* [EXERCISE GOAL]
From the entries below, report how many lines contain the string "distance". Only the number is wanted.

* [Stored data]

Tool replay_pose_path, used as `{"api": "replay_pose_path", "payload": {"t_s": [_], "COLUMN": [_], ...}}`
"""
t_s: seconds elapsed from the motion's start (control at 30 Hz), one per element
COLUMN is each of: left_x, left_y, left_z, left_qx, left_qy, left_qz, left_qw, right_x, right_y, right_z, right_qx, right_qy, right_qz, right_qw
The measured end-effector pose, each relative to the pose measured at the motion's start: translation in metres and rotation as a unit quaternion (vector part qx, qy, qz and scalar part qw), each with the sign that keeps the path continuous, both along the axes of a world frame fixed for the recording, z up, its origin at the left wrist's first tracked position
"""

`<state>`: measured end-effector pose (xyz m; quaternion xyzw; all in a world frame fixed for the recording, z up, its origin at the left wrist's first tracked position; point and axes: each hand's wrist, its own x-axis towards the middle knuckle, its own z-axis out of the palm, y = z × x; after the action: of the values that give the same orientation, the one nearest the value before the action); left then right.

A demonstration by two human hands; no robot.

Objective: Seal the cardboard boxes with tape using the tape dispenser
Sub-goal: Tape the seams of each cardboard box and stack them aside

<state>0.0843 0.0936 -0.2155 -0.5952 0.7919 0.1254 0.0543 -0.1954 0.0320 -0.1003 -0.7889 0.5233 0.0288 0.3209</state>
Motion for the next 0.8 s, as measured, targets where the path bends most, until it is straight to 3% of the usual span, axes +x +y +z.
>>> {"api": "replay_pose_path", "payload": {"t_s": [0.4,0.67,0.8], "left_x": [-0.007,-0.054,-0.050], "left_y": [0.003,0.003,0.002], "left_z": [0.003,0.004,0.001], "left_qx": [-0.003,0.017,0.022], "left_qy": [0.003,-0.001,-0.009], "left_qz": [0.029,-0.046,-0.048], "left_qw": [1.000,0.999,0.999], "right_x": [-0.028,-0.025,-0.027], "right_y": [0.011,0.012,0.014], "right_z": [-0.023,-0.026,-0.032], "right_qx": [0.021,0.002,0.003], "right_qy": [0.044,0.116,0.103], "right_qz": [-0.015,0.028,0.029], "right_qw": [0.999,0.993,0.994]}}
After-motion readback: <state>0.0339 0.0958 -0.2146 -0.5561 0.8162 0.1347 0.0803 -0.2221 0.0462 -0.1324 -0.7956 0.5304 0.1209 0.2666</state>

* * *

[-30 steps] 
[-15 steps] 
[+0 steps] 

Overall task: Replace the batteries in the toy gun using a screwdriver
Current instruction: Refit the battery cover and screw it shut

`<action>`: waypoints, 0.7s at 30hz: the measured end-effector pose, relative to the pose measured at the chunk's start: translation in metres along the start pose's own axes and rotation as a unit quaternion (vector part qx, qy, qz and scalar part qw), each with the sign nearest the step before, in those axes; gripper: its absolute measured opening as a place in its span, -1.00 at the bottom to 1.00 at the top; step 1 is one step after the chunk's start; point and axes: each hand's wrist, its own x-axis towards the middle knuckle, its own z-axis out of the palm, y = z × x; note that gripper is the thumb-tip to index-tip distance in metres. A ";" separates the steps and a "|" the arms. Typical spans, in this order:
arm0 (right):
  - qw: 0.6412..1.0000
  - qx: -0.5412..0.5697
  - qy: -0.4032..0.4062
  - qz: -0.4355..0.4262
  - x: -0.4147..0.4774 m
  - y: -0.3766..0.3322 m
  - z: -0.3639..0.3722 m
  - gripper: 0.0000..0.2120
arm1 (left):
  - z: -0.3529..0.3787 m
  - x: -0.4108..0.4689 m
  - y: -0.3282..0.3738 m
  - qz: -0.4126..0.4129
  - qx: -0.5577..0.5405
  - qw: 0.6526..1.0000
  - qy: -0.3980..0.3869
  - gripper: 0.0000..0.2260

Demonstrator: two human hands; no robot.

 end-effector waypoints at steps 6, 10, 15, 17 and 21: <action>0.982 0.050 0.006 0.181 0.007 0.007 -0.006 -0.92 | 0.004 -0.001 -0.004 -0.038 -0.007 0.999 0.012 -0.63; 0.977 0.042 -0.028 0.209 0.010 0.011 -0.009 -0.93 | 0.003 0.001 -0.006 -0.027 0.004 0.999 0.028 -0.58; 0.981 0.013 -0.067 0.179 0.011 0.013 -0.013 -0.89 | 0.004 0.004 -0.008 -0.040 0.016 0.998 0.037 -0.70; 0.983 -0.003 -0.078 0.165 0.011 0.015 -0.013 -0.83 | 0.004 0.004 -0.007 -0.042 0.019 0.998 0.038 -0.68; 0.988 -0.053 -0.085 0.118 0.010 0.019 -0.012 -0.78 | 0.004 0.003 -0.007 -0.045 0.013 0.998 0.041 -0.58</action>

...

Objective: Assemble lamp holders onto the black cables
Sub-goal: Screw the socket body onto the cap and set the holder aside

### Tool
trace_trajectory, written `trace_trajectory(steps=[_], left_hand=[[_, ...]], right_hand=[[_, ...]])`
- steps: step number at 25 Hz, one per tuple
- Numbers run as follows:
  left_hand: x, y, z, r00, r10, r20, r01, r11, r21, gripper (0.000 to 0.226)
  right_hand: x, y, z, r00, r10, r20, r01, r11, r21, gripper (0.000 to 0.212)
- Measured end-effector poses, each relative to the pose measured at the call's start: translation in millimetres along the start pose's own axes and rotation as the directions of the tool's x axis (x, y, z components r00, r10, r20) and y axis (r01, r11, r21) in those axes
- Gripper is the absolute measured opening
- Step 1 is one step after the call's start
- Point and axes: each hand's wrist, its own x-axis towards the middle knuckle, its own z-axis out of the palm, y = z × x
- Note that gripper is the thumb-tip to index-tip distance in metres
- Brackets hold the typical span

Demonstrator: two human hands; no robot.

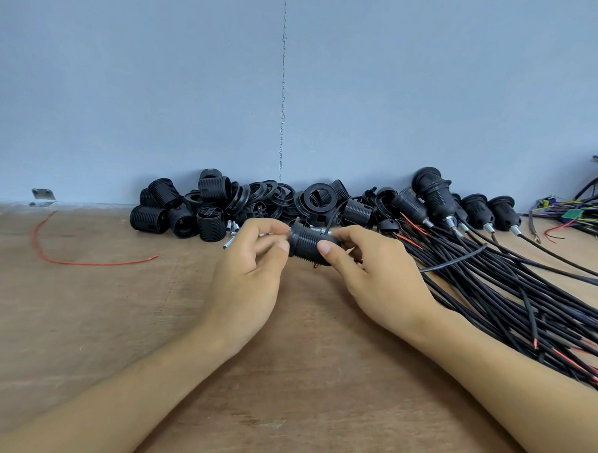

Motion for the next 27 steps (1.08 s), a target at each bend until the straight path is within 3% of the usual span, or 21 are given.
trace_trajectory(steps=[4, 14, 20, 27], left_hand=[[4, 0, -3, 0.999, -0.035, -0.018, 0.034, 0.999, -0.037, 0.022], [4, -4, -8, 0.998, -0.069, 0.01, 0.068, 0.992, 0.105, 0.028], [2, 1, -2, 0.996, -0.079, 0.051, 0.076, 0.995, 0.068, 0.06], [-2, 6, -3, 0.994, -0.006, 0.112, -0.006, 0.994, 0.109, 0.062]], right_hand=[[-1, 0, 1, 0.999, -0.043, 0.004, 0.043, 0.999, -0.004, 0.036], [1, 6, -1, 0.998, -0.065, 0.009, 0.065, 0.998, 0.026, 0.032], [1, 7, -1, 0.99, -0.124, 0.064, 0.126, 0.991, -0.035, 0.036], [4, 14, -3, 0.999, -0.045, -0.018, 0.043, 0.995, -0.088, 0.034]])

* [RESPONSE FOR THIS EXERCISE]
2